A tal da Tether, que é dona da maior stablecoin em dólar, o USDT, chegou chegando: ficou em quarto lugar numa disputa mundial de inteligência artificial que mexe com tradução de sinal do cérebro pra virar texto.
Quem tocou essa empreitada foi a turma da Tether EVO, o braço mais ousado da empresa. Eles bateram mais de 460 concorrentes no desafio “Brain-to-Text ’25”, lá no Kaggle, mostrando que o sistema deles de ligar cabeça com computador funciona mesmo.
O mais arretado é que eles deram conta de processar dados complicados sem precisar de servidorzão central e sem fuçar na privacidade de ninguém. O desafio era transformar 256 canais de atividade neural bruta em texto claro, sem precisar alinhar tudo no tempo certinho.
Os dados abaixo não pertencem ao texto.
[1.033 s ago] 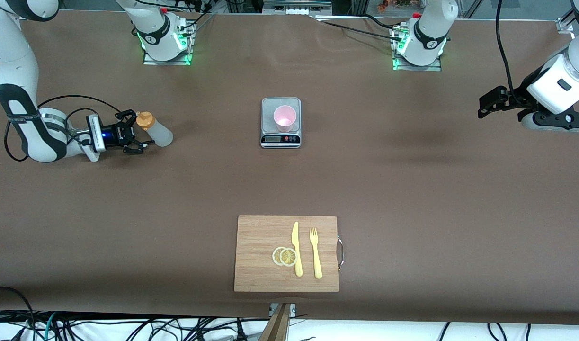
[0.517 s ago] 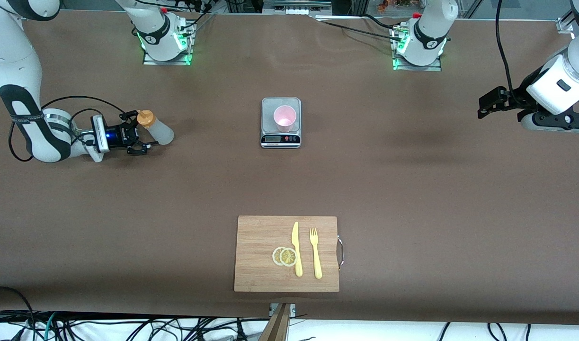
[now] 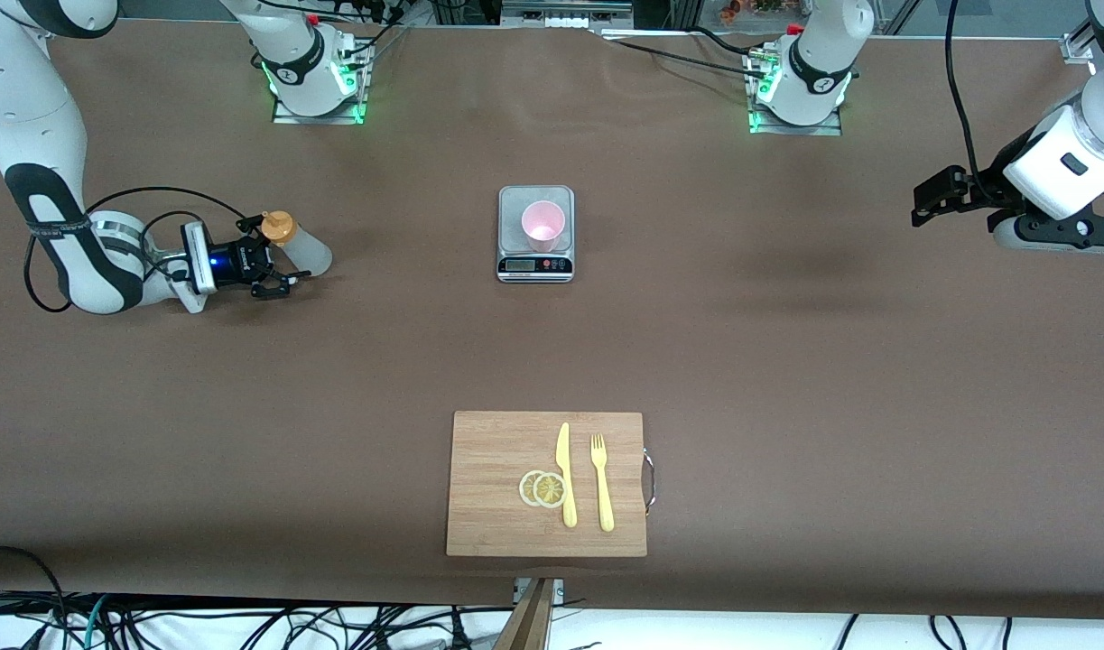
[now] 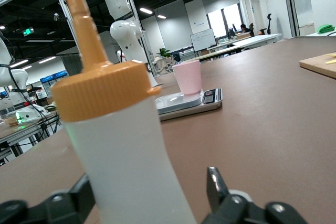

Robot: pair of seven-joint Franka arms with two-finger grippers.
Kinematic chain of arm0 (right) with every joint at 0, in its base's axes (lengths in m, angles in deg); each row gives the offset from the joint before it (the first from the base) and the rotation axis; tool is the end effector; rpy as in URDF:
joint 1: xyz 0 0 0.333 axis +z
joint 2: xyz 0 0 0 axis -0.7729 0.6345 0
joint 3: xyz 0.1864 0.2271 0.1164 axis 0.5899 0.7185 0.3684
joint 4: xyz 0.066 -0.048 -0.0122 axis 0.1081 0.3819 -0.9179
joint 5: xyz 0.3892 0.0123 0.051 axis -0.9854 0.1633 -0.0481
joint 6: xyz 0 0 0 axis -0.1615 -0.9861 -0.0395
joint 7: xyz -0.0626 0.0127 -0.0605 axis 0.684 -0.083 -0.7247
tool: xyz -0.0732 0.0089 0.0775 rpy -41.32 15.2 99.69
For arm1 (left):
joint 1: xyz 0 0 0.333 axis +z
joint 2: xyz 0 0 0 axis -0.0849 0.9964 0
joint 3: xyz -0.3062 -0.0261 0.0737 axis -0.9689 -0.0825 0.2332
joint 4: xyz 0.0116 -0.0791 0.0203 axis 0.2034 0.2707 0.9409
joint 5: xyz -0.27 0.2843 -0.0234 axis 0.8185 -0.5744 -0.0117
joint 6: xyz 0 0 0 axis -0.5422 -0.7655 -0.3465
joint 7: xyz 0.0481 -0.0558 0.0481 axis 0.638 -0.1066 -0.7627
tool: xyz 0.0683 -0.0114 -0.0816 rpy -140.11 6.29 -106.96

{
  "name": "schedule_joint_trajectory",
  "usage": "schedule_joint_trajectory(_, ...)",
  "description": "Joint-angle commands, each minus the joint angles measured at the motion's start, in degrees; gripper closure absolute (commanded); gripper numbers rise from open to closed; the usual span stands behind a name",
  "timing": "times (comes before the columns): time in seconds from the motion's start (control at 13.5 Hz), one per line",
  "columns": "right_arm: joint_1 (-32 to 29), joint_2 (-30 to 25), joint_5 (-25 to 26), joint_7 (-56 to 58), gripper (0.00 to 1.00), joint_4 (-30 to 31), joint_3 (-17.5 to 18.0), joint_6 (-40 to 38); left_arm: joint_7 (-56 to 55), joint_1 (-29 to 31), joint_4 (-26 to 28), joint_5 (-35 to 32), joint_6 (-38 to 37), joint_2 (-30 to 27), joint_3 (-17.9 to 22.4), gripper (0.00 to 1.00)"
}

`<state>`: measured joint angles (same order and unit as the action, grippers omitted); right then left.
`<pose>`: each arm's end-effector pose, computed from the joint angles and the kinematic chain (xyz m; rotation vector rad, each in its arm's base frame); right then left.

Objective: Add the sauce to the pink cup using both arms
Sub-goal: 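Grasp the white squeeze bottle with the right gripper and lift it, then carry the bottle with the right gripper over the pink cup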

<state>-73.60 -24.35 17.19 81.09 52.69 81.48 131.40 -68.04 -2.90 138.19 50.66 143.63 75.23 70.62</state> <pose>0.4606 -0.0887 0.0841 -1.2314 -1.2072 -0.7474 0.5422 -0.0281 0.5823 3.1298 -0.0565 -0.1482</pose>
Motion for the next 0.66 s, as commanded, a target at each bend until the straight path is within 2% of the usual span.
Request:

Pra isso, usaram gravação de eletrocorticografia (ECoG), que pega sinal direto do cérebro, e enfrentaram times de ciência de dados e universidades de ponta. O resultado mostra que dá pra rodar tudo no próprio aparelho, sem depender da nuvem — é o tal do “local-first”.
A tecnologia deles é firme contra ruído e sabe lidar com dados grandões do cérebro. A ideia é provar que não precisa de computador gigante das Big Tech pra pensar rápido.
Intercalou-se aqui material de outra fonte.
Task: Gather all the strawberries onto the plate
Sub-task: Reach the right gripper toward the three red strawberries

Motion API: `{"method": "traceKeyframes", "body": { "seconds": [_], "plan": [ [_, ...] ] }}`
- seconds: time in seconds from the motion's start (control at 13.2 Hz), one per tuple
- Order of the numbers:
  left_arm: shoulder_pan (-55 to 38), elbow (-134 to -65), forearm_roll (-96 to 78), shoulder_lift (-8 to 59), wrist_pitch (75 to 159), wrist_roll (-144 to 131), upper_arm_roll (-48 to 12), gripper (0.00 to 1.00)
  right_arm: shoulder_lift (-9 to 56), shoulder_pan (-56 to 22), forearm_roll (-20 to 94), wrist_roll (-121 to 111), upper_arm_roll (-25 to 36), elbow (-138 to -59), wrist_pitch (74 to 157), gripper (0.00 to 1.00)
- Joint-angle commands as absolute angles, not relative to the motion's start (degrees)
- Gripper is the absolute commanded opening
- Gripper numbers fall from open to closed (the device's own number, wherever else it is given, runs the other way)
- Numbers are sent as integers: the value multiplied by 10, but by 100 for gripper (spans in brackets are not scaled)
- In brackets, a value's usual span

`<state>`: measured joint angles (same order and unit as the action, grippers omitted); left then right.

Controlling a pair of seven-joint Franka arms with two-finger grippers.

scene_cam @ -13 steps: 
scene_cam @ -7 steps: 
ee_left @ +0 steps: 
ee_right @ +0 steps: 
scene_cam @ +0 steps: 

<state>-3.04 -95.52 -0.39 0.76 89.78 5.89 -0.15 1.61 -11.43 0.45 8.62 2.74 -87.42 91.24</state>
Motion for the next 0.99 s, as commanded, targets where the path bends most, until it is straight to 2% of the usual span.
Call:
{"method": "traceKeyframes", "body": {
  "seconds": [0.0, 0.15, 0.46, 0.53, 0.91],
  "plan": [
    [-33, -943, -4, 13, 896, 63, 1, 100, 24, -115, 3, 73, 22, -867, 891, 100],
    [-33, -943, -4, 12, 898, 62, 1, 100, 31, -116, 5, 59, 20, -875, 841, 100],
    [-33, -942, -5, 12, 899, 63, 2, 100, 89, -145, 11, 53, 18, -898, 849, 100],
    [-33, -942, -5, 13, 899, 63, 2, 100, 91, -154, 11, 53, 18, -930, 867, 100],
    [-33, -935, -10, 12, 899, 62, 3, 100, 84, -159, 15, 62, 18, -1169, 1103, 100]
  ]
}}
O chefão da Tether, Paolo Ardoino, disse que a próxima fronteira da humanidade é juntar aprendizado de máquina com a singularidade do cérebro. E frisou: o controle tem que ficar na mão do usuário, longe de datacenter que pode bisbilhotar pensamento íntimo.
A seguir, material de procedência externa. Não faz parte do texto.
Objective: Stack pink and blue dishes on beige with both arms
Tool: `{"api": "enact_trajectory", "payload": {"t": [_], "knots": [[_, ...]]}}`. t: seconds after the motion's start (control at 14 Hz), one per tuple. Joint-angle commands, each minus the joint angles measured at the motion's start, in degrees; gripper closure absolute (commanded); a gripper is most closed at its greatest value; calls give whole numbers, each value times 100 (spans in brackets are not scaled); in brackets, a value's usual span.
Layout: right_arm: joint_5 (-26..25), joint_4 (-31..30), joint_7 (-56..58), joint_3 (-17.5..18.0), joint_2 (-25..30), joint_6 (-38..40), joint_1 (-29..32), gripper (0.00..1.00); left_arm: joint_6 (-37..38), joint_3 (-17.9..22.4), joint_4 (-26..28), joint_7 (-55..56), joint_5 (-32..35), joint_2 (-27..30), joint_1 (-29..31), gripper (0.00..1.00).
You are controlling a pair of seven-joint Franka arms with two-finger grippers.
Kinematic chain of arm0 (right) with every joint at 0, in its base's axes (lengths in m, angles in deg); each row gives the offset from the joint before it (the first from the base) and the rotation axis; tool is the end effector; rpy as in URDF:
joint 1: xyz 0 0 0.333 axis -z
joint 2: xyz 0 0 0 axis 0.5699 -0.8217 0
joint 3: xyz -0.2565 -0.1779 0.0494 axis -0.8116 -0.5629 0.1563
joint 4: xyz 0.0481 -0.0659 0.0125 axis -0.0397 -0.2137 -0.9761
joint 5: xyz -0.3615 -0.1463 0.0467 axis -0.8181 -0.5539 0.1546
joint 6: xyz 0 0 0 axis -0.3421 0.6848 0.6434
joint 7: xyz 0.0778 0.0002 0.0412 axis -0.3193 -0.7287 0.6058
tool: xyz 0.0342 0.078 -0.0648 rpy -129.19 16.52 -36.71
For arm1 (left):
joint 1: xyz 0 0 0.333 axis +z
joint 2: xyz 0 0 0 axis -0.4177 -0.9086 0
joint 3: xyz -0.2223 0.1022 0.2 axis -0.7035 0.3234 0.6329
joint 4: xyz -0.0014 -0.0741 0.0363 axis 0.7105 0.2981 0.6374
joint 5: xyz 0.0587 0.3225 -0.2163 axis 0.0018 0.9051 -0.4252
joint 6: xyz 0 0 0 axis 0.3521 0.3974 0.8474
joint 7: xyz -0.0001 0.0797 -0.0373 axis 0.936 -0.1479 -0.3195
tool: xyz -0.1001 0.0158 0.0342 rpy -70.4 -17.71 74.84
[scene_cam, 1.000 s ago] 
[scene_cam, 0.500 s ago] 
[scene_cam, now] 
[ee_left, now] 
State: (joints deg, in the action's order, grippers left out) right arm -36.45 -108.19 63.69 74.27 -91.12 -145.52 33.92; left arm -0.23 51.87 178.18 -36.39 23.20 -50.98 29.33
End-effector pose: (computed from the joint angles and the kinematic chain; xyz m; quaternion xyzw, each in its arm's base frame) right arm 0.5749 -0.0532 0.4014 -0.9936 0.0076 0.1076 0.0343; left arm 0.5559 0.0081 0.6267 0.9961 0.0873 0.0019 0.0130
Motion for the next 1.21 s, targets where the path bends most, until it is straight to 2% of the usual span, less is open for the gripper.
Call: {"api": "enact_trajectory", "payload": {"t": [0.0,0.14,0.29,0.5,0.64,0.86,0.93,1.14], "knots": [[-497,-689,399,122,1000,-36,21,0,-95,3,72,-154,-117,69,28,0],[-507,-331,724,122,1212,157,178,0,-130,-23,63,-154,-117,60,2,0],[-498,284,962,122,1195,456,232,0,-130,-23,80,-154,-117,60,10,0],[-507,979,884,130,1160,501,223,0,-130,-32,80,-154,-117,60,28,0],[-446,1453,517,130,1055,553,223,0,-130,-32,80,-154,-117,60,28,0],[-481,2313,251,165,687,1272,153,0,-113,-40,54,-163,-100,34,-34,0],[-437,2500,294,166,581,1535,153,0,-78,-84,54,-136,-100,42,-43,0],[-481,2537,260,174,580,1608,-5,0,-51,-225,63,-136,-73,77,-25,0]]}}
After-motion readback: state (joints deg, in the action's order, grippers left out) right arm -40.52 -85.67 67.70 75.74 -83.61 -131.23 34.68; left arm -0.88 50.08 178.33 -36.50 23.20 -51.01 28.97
Essa vitória é tipo um ensaio do que vem por aí: uma infraestrutura que dá poder pro ser humano evoluir sem perder a soberania. A Tether EVO tá focada em juntar biologia com inteligência de máquina, mexendo com neuropróteses e interface cérebro-computador.
No fim das contas, eles querem que essa inteligência descentralizada seja ferramenta de liberdade, e não de controle.